> What you have to do: Restate the listing below exactly, images excluded.
################
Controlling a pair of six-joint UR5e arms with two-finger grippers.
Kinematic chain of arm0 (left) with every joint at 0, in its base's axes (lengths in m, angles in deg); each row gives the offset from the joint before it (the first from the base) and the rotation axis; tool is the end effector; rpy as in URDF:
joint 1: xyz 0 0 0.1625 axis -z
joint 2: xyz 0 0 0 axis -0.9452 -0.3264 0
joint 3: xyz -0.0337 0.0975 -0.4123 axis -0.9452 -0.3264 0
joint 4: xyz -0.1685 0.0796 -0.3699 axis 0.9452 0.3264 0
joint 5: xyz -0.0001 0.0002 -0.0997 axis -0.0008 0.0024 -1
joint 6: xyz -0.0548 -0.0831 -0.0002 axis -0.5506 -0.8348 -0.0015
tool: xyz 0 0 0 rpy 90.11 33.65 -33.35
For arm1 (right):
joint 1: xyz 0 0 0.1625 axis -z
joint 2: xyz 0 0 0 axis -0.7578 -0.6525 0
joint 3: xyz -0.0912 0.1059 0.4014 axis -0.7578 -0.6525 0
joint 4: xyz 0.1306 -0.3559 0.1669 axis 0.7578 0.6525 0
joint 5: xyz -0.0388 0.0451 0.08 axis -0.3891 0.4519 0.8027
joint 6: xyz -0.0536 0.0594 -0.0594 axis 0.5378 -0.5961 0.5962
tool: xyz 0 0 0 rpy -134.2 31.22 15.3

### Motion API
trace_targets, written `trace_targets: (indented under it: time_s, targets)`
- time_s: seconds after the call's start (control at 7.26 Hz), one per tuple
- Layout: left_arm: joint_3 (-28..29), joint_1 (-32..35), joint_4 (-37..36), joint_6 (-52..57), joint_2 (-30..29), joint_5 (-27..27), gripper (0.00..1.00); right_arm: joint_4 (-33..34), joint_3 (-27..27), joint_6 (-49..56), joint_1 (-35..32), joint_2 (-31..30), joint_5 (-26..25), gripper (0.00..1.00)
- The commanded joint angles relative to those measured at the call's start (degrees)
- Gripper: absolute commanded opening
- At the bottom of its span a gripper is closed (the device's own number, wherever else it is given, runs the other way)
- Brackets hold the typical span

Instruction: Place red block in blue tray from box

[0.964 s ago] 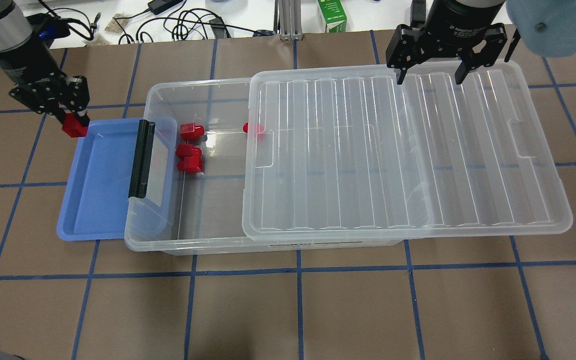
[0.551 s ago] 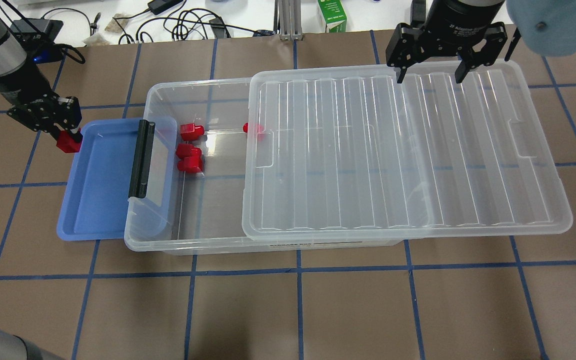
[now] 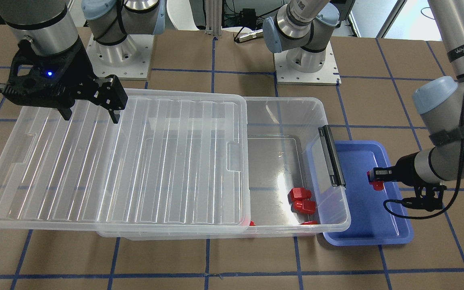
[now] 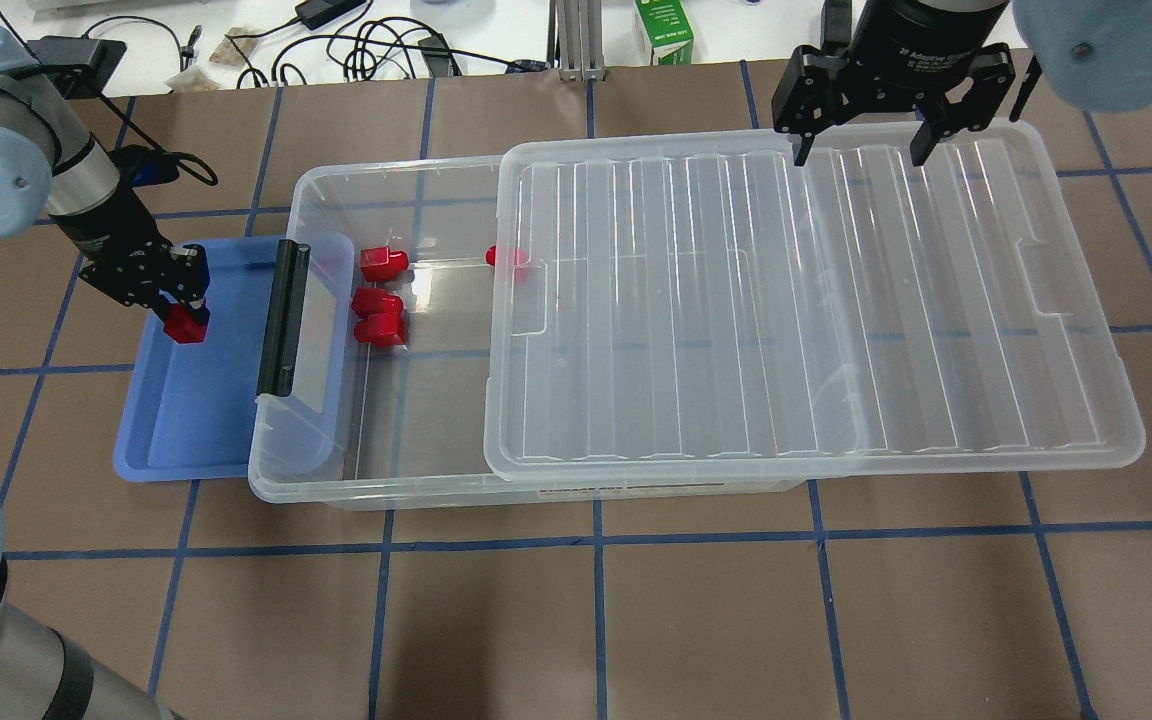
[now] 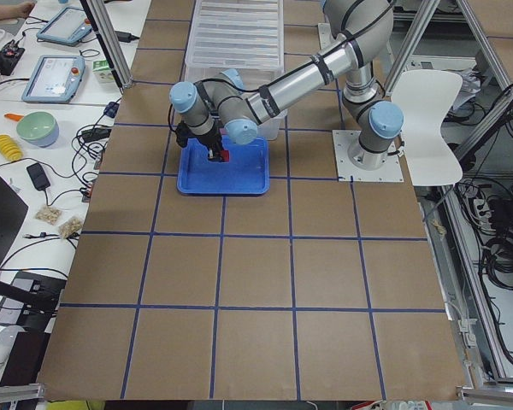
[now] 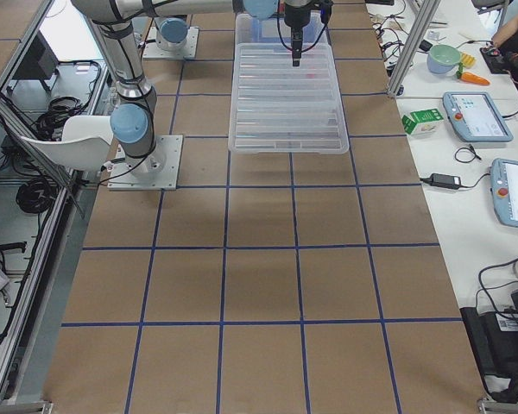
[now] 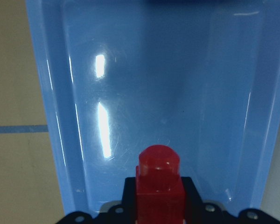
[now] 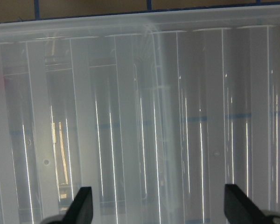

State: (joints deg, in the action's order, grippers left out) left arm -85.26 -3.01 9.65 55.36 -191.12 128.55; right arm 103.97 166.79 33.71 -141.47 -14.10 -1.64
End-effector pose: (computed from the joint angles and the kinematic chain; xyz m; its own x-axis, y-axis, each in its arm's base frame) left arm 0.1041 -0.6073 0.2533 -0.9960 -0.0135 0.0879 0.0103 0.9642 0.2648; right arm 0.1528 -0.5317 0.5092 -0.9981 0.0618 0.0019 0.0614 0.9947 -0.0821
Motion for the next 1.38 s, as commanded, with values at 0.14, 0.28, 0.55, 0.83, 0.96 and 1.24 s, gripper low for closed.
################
> Result:
Controlling a pair of six-joint UR5e arms with two-finger grippers.
Kinematic chain of arm0 (left) with every joint at 0, in its base's axes (lengths in m, angles in deg); each row gives the offset from the joint before it (the first from the base) and the rotation axis; tool is the end effector; rpy as in URDF:
joint 1: xyz 0 0 0.1625 axis -z
joint 2: xyz 0 0 0 axis -0.9452 -0.3264 0
joint 3: xyz -0.0337 0.0975 -0.4123 axis -0.9452 -0.3264 0
joint 4: xyz -0.1685 0.0796 -0.3699 axis 0.9452 0.3264 0
joint 5: xyz -0.0001 0.0002 -0.0997 axis -0.0008 0.0024 -1
joint 6: xyz -0.0548 -0.0831 -0.0002 axis -0.5506 -0.8348 -0.0015
tool: xyz 0 0 0 rpy 90.11 33.65 -33.35
For arm1 (right):
joint 1: xyz 0 0 0.1625 axis -z
joint 2: xyz 0 0 0 axis -0.7578 -0.6525 0
joint 3: xyz -0.0912 0.1059 0.4014 axis -0.7578 -0.6525 0
joint 4: xyz 0.1306 -0.3559 0.1669 axis 0.7578 0.6525 0
joint 5: xyz -0.0388 0.0451 0.08 axis -0.3891 0.4519 0.8027
joint 6: xyz -0.0536 0.0594 -0.0594 axis 0.5378 -0.5961 0.5962
tool: xyz 0 0 0 rpy -134.2 31.22 15.3

### Motion API
trace_targets, written `trace_targets: (indented under it: time_s, targets)`
- time_s: seconds after the call's start (control at 7.26 Hz), one per tuple
- Layout: left_arm: joint_3 (-28..29), joint_1 (-32..35), joint_4 (-37..36), joint_6 (-52..57), joint_2 (-30..29), joint_5 (-27..27), gripper (0.00..1.00); right_arm: joint_4 (-33..34), joint_3 (-27..27), joint_6 (-49..56), joint_1 (-35..32), joint_2 (-31..30), joint_5 (-26..25), gripper (0.00..1.00)
- The commanded joint angles relative to those measured at the call's start (degrees)
- Gripper: absolute commanded opening
- At the bottom of its span a gripper is closed (the device's own number, wherever else it is given, runs the other way)
- Brackets hold the typical span

Instruction: Place red block in blue tray from box

[0.964 s ago] 
[0.551 s ago] 
[now] 
[now] 
[now] 
[now] 
[now] 
[now] 

State: (joints deg, in the action's order, grippers left out) left arm -85.26 -3.01 9.65 55.36 -191.12 128.55; right arm 103.97 166.79 33.71 -141.47 -14.10 -1.64
End-effector pose: (computed from the joint angles and the kinematic chain; xyz m; its own x-axis, y-axis, each in its arm's base frame) left arm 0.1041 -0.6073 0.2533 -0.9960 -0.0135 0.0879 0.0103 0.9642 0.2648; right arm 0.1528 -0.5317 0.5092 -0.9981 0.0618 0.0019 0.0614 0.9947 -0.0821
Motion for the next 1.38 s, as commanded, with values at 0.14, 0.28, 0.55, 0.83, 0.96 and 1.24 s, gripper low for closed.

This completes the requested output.